Wow, very impressive. I suppose an IPAC to miniUSB handheld converter would even be commercially successful. If I ever build a new cab, I'll consider your Arduino solution - of course at first, I need to understand what you did ;)

Also it would be very interesting to see if you can detach the LCD, as this would end in a very cute form factor :) The smallest working cabs I've seen so far are a pocket PC based (more a dock than a cab) and GBA SP based one. The gameboy cab was really cool though.

a320.emulate.su (OP)

  • Posts: 13
Re: Dingoo A320 vs Arduino
« Reply #4 on: January 24, 2011, 03:31:29 pm »
Wow, very impressive. I suppose an IPAC to miniUSB handheld converter would even be commercially successful. If I ever build a new cab, I'll consider your Arduino solution - of course at first, I need to understand what you did ;)

Also it would be very interesting to see if you can detach the LCD, as this would end in a very cute form factor :) The smallest working cabs I've seen so far are a pocket PC based (more a dock than a cab) and GBA SP based one. The gameboy cab was really cool though.

=) What I did - just connected SNES pad to dingoo without destroying snes pad internals. Again, you can connect 13 wires from snes joystick to dingoo button contacts directly, but in most cases you'll have to destroy the internal chip and make snes pad non-functional. Like a "one-way-ticket".
The goal of experiment were:
  • Interface arduino to Dingoo
  • Attach snes controller without destroying internal chip
  • ...
  • PROFIT!!!  ;)
And regarding small cabs - will you be so kind to drop links to "small cabs" here ?

abstauber

  • Guest
Re: Dingoo A320 vs Arduino
« Reply #5 on: January 25, 2011, 07:53:41 am »
I still wonder, why the Dingoo accepts input signals via USB  ;)

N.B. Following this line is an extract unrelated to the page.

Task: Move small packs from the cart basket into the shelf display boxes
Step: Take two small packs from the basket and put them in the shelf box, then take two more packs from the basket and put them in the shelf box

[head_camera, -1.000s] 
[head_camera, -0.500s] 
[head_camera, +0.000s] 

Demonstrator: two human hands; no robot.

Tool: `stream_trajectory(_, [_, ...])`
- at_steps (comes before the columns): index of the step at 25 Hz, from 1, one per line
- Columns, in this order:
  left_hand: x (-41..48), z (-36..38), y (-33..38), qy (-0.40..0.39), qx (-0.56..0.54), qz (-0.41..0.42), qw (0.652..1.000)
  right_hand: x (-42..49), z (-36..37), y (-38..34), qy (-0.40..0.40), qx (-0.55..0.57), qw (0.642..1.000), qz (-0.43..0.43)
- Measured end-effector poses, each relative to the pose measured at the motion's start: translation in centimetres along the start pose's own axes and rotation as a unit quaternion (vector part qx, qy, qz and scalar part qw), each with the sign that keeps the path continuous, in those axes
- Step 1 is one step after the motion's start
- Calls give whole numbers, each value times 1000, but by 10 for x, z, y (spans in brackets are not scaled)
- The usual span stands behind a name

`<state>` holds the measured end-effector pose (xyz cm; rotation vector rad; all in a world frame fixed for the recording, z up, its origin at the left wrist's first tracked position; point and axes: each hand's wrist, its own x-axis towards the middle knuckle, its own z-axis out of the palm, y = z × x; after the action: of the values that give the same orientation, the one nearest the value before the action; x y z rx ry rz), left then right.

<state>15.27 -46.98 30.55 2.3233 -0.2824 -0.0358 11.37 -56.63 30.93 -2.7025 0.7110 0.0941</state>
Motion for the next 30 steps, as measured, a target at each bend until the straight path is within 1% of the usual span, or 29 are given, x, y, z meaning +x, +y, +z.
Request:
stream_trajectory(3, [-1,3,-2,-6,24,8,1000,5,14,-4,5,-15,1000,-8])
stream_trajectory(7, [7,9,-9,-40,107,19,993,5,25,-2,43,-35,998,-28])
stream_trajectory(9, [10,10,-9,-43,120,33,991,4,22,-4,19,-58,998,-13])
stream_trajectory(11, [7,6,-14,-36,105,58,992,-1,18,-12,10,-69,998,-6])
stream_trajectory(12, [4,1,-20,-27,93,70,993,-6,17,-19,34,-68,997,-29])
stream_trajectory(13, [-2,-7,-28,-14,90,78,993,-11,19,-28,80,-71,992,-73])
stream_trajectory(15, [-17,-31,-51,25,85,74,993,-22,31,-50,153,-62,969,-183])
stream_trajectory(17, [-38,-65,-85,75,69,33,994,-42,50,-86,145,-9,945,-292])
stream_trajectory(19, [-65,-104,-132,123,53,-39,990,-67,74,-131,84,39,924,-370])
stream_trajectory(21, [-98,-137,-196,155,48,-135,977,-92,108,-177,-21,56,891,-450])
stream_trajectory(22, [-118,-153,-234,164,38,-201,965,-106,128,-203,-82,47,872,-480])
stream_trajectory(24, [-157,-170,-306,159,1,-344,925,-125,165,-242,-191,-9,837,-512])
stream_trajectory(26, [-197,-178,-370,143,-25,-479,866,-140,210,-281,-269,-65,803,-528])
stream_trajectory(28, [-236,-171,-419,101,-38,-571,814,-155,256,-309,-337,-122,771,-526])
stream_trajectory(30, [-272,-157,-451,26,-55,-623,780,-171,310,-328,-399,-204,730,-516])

Anyway here's the GBA cab:
http://www.youtube.com/watch?v=F-XXcI0euAw

This is Pocket Lucho's youtube channel, lots of awesome mini cabs
http://www.youtube.com/user/pocketlucho

I can't currently find the pocket PC version, but it's basically a pad-hack and an unmodified ipaq.

a320.emulate.su (OP)

  • Posts: 13
Re: Dingoo A320 vs Arduino
« Reply #6 on: January 25, 2011, 08:26:35 am »
I still wonder, why the Dingoo accepts input signals via USB  ;)
Well, It doesn't.
Pins from 74hc595 are connected to buttons directly through protection diodes and resistors. USB is used only for powering up, because on this dingoo I do have battery desoldered and broken powerswitch.
« Last Edit: January 25, 2011, 08:30:01 am by a320.emulate.su »

Ozone Sama

  • Guest
Re: Dingoo A320 vs Arduino
« Reply #7 on: February 04, 2011, 10:55:32 pm »
Aaargh ! You beat me to it !
I was planning a Shift-Register interface mod myself !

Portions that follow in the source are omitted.